[백준/BOJ] [C++] [26314번] Vowel Count

문제 페이지

https://www.acmicpc.net/problem/26314

 

 

문제

Dr. Orooji noticed that his name has more vowels than consonants. Since he likes meeting people like himself, he has asked you to write a program to help him identify such names.

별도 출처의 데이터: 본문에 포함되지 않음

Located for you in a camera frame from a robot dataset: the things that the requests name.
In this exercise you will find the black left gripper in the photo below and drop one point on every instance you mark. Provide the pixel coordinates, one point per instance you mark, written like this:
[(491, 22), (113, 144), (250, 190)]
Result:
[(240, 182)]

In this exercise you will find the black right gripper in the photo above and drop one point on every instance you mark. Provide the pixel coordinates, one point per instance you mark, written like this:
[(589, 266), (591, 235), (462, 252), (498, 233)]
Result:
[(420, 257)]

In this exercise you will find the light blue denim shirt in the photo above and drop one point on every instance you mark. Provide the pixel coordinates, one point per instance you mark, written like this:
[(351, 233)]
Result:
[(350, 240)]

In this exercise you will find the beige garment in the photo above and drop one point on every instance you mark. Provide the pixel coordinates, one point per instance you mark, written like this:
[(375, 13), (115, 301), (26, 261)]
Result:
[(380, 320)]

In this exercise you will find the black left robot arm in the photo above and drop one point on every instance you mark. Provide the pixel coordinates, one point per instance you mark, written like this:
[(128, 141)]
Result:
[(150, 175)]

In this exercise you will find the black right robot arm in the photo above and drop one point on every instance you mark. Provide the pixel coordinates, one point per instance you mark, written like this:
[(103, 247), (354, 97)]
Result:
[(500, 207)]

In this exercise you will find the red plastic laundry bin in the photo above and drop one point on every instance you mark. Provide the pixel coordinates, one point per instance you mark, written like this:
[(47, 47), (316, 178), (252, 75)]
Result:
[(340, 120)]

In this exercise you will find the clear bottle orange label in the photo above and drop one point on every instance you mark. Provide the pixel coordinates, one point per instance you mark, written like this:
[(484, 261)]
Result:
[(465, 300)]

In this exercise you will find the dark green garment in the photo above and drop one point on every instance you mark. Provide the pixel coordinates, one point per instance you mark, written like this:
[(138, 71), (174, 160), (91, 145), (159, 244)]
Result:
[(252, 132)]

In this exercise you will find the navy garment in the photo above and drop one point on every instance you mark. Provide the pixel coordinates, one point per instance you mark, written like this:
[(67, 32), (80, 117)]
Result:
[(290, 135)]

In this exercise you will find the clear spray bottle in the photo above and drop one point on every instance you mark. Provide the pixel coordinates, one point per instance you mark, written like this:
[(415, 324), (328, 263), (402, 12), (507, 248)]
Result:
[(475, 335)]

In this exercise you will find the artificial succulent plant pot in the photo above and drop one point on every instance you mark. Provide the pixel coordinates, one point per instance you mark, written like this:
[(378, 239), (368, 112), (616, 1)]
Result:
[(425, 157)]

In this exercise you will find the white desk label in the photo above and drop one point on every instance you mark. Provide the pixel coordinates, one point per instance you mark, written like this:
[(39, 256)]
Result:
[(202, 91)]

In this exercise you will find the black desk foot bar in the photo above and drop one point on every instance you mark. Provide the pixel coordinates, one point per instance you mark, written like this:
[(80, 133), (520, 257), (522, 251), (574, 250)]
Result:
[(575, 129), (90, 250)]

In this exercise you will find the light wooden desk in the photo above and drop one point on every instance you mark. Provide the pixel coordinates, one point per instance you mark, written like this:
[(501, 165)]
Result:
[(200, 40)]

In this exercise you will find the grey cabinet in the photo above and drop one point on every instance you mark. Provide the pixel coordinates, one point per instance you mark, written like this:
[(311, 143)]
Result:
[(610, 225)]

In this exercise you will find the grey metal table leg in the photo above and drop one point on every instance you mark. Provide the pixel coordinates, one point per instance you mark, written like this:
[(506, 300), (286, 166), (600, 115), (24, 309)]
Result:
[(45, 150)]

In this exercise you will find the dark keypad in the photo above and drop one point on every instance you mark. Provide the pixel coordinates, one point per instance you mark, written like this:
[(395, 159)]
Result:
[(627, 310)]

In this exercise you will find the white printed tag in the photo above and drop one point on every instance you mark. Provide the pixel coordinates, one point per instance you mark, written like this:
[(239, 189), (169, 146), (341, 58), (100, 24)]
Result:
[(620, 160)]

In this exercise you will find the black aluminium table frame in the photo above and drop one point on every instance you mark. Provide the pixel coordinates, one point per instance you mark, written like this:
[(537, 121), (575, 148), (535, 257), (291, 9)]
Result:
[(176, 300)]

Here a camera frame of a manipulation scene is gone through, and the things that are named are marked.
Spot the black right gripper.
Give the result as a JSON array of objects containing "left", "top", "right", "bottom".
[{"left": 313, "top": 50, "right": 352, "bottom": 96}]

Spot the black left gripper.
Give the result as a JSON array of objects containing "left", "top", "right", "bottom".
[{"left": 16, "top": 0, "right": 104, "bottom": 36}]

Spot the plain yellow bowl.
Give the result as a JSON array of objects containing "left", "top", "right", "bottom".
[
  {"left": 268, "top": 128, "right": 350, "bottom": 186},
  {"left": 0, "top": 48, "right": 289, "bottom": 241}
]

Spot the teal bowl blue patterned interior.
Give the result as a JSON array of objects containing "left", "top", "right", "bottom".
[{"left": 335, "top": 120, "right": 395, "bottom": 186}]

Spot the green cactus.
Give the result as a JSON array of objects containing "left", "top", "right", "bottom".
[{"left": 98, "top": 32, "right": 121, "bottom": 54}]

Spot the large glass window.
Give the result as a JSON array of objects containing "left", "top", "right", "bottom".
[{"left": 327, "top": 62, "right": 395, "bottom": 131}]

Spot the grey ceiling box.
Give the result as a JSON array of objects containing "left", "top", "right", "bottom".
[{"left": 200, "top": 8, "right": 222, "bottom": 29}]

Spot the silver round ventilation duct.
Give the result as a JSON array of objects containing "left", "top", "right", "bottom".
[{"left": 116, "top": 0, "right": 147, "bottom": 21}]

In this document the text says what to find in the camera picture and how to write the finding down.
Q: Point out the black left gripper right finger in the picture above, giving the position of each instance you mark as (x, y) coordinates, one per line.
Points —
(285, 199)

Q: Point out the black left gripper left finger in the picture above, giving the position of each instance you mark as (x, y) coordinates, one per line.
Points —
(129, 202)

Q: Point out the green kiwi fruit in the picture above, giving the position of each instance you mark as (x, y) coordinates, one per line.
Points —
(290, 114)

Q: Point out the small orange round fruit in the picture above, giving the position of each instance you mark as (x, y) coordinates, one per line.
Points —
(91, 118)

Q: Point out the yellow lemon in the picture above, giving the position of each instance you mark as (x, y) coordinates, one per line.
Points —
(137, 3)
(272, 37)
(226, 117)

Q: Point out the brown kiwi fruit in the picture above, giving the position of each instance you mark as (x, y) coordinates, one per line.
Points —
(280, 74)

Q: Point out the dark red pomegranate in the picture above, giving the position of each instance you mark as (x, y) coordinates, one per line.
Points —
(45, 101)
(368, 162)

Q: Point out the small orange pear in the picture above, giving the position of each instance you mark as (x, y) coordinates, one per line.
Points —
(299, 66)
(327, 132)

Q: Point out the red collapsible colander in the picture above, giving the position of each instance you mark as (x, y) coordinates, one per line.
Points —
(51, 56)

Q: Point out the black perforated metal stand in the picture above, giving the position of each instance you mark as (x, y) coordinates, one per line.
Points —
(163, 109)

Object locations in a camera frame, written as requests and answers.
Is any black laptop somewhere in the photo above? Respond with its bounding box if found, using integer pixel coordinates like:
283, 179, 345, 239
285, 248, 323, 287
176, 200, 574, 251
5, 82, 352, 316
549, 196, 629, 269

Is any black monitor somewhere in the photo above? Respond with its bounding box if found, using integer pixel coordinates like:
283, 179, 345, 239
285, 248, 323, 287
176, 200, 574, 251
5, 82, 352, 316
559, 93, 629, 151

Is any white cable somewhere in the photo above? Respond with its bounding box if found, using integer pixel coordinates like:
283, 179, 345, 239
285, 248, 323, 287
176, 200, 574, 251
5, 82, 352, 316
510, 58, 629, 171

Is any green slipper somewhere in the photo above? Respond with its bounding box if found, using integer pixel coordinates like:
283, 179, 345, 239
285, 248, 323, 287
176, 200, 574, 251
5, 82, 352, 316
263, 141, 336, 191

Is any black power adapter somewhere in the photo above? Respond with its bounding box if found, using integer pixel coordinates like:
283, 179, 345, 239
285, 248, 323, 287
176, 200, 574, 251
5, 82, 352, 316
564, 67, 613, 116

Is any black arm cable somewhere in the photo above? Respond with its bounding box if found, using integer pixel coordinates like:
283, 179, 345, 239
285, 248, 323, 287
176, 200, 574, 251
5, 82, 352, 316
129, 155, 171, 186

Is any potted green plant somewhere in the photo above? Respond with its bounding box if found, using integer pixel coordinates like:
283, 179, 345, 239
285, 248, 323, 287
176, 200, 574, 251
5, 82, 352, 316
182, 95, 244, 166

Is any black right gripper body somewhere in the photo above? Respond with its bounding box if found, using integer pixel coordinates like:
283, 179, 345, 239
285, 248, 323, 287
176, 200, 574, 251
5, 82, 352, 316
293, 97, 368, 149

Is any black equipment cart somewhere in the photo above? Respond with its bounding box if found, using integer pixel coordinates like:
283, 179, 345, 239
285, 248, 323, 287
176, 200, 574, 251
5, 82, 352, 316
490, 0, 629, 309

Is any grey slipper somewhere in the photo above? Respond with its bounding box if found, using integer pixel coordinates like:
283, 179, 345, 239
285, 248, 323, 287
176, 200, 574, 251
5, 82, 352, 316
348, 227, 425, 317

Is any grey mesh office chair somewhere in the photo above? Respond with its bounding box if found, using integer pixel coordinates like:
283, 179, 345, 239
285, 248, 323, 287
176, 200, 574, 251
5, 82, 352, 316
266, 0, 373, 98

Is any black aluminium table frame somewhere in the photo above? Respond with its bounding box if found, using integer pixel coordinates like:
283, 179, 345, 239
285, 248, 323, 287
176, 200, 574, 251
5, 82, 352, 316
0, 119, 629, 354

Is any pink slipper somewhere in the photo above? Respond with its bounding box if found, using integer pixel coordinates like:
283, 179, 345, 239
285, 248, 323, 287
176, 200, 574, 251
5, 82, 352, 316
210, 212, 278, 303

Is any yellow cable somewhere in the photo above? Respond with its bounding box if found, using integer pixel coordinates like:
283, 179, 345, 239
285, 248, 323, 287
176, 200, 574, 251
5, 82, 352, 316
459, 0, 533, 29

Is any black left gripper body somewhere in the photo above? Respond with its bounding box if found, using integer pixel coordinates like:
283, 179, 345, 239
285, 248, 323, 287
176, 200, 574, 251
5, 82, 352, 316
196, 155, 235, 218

Given a name, determine whether or not it has more vowels than consonants. Assume the vowels are “aeiou”.

입력

The first input line contains a positive integer, n, indicating the number of names to check. The names are on the following n input lines, one name per line. Each name starts in column 1 and consists of 1-20 lowercase letters (assume the name will not contain any other characters).

출력

Output each name on a separate line as it appears in the input followed by a 1 (one) or 0 (zero) on the next line indicating whether or not it has more vowels than consonants. Follow the format illustrated in Sample Output.

 

 

코드

#include <bits/stdc++.h> 
using namespace std;

int main()
{
	ios::sync_with_stdio(0); cin.tie(0); cout.tie(0);

	int n; 
    cin >> n;
    
	for (int i = 0; i < n; ++i)
	{
		string inputs;
		cin >> inputs;
		cout << inputs << '\n';

		int vowel = 0;
		int consonant = 0;
		for (int j = 0; j < inputs.size(); ++j)
		{
			switch (inputs[j])
			{
			case 'a':
			case 'i':
			case 'o':
			case 'u':
			case 'e':
				++vowel;
				break;
			default:
				++consonant;
				break;
			}
		}

		cout << ((vowel > consonant) ? 1 : 0) << '\n';
	}

	return 0;
}

 

코드 설명

입력 개수 n이 주어지고, string이 n개 주어진다. 

각 string 별로 자음/모음의 개수를 구분하고, 자음이 많다면 0, 모음이 많다면 1을 출력한다.

 

영어의 모음은 'a', 'i', 'o', 'u', 'e' 이므로 입력받은 문자열을 순회하면서 해당 알파벳이 자음인지 모음인지를 검증해 개수를 세고, 결과에 따라 값을 출력하면 된다.